In 1920s Germany, a young man with a gift for oratory captivated his nation. Germans must have believed this man gave better speeches than any human who came before him, judging from the throngs of listeners shown on newsreels around the world. Listeners filled the streets, almost as far as the eye could see. The sea of humanity affirmed the speaker’s popularity, elevating it to near messianic levels.
Invisible to the cameras, a new technology made possible what had previously been impossible. The Nazi party pioneered the use of microphones and electronic amplification for public rallies, allowing an unlimited number of people to hear the words of Adolf Hitler.
But it wasn’t the oratory or the personality that enthralled the public. It was the modern magic of amplification. People saw with their own eyes something that seemed impossible — a crowd of people listening to a speaker who was almost a mile away. Into that gap between what seemed impossible and what no longer was impossible stepped Hitler.
Likewise, our 2016 presidential race features inexplicable popularity for candidates that experts long ago dismissed as unelectable — especially Bernie Sanders and Donald Trump. If you detect a certain umbrage from those experts, it may be because they’ve lost their role as gatekeepers between the candidates and the public.
As households “cut the cord” from landline phones and broadcast television, the hegemony of news outlets has been disrupted. Candidates now can reach their audiences directly, no longer relying on editors and news anchors to get their story straight and into people’s living rooms.

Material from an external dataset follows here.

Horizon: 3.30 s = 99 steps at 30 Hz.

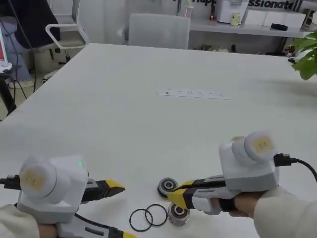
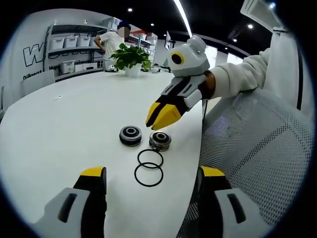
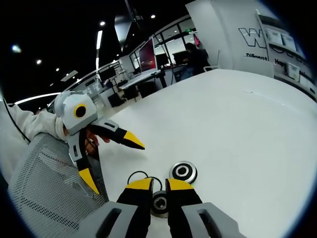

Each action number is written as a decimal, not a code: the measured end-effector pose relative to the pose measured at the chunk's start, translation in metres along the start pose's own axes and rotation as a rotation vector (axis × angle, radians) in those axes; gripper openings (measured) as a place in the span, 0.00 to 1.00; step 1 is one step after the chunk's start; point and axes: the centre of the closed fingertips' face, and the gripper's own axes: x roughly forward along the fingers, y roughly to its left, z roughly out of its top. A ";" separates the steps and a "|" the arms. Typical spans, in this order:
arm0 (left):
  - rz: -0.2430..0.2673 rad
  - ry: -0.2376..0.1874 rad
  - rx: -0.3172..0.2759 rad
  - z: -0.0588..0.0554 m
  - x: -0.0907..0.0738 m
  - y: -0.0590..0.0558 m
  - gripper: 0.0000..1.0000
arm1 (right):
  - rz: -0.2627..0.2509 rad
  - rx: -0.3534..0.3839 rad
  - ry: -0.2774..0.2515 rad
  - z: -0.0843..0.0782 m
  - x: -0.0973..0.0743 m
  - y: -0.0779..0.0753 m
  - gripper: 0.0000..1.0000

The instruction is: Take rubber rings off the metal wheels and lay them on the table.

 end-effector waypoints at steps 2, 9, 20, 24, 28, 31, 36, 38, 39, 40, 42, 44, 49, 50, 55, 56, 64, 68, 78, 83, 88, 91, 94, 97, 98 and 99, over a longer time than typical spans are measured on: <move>0.000 0.000 -0.001 0.000 0.000 0.000 0.73 | -0.006 0.009 -0.008 0.002 -0.002 -0.002 0.08; -0.002 0.005 -0.003 -0.001 0.000 0.000 0.73 | -0.018 0.026 -0.031 0.009 -0.007 -0.008 0.15; -0.004 0.000 -0.015 0.000 0.001 0.000 0.73 | -0.017 0.051 -0.053 0.016 -0.012 -0.011 0.39; -0.002 0.000 -0.016 -0.001 0.000 0.000 0.73 | -0.029 0.031 -0.053 0.018 -0.015 -0.013 0.42; -0.001 -0.001 -0.018 -0.001 0.000 0.000 0.73 | -0.036 0.023 -0.059 0.019 -0.019 -0.017 0.48; -0.002 -0.003 -0.018 0.000 0.000 0.000 0.73 | -0.040 0.015 -0.071 0.022 -0.022 -0.018 0.52; -0.007 -0.005 -0.018 0.001 0.001 0.000 0.73 | -0.048 -0.028 -0.052 0.020 -0.025 -0.023 0.59; -0.009 -0.012 -0.021 0.002 0.001 -0.001 0.74 | -0.059 -0.063 -0.029 0.016 -0.027 -0.028 0.59; -0.011 -0.014 -0.022 0.003 0.002 -0.001 0.74 | -0.062 -0.071 -0.023 0.015 -0.027 -0.029 0.59; -0.014 -0.015 -0.020 0.004 0.002 -0.002 0.74 | -0.066 -0.079 -0.019 0.014 -0.028 -0.030 0.59; -0.018 -0.018 -0.017 0.006 0.002 -0.003 0.74 | -0.067 -0.099 -0.008 0.012 -0.029 -0.033 0.59; -0.020 -0.025 -0.016 0.009 0.002 -0.004 0.74 | -0.068 -0.114 -0.006 0.011 -0.031 -0.035 0.59; -0.014 -0.039 0.004 0.021 -0.001 -0.004 0.75 | -0.084 -0.149 0.019 0.007 -0.035 -0.042 0.57; -0.016 -0.044 0.009 0.024 -0.002 -0.004 0.75 | -0.086 -0.156 0.021 0.007 -0.036 -0.043 0.57; -0.043 -0.108 0.014 0.055 -0.008 -0.008 0.76 | -0.105 -0.177 0.042 0.002 -0.039 -0.049 0.55; -0.051 -0.105 0.030 0.061 -0.009 -0.009 0.76 | -0.105 -0.176 0.043 0.002 -0.040 -0.050 0.55; -0.019 -0.050 0.157 0.085 0.000 0.002 0.73 | -0.121 -0.214 0.017 0.008 -0.042 -0.051 0.45; 0.012 0.013 0.259 0.090 0.008 0.014 0.64 | -0.124 -0.210 0.005 0.009 -0.044 -0.053 0.40; 0.014 -0.003 0.286 0.120 0.031 0.037 0.58 | -0.146 -0.146 -0.070 0.017 -0.054 -0.064 0.30; 0.079 0.009 0.314 0.118 0.041 0.052 0.44 | -0.150 -0.133 -0.087 0.018 -0.056 -0.066 0.24; 0.096 0.001 0.298 0.101 0.050 0.055 0.37 | -0.159 -0.125 -0.096 0.020 -0.057 -0.068 0.23; 0.073 -0.006 0.269 0.088 0.057 0.049 0.34 | -0.161 -0.118 -0.098 0.019 -0.057 -0.069 0.22; 0.028 -0.009 0.199 0.073 0.062 0.041 0.33 | -0.164 -0.120 -0.095 0.018 -0.056 -0.069 0.22; 0.008 0.033 0.232 0.060 0.065 0.040 0.29 | -0.162 -0.123 -0.087 0.017 -0.054 -0.069 0.21; 0.010 0.031 0.226 0.058 0.067 0.042 0.28 | -0.162 -0.124 -0.084 0.017 -0.053 -0.069 0.21; 0.010 0.033 0.222 0.056 0.068 0.043 0.25 | -0.162 -0.125 -0.079 0.016 -0.053 -0.069 0.21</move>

Narrowcasting is not new, except for this. You may not have tuned into news channels and radio stations not targeted toward you, but you could. The intent may have been to narrowcast, but the broadcast technology itself hadn’t changed.
Narrowcasting’s most reliable vehicle, direct mail, was always expensive and cumbersome. In 2008, Obama pushed email’s capabilities to new lengths, but it was still direct mail — only cheaper and incessant.
This is different. A new mode of amplification has been invented, and our expectations have not yet adjusted. If Hitler had cupped his hands when he spoke, people might have believed he perfected the megaphone. Instead, he was doing something totally unknown, speaking to almost a million people at once.
Social media on smart phones gives candidates and supporters new powers that hadn’t been imagined only a few years ago. The results still seem impossible to us. Thousands line up around the block to attend rallies that other people have heard nothing about. Donations come from people who have never been involved before.
We have now what some would call a Kardashian Candidate — a celebrity who’s famous for being famous. We’ve sent an actor to the White House before, but never a celebrity. Only Dwight Eisenhower was a household name before he ran for public office, and that was because he led the Allied forces to victory in World War II.
You know celebrity has changed when a rat pulling a slice of pizza down a New York stairwell is watched by more people in a week than “60 Minutes.”
The media establishment can no longer protect voters from vanity candidates, flagrant falsehoods, and anything else that seems to lack presidential decorum. The parties themselves have lost leverage too. Trump is barely a Republican. Sanders is still not a Democrat.
Donald Trump draws huge crowds wherever he goes, as he constantly reminds everyone. He has more Twitter followers than most news anchors have viewers. He can drive media attention for two or three days with one strategic retweet and there’s nothing the media professionals can do to stop it.
Bernie Sanders speaks with refreshing candor that his presidency will be successful only if there’s a movement beneath and around him that upends the political status quo. He knows he can win only if he’s a guy with a microphone before most people understand what a microphone can do.
Every time a candidate does something that experts think is impossible, their success becomes less implausible.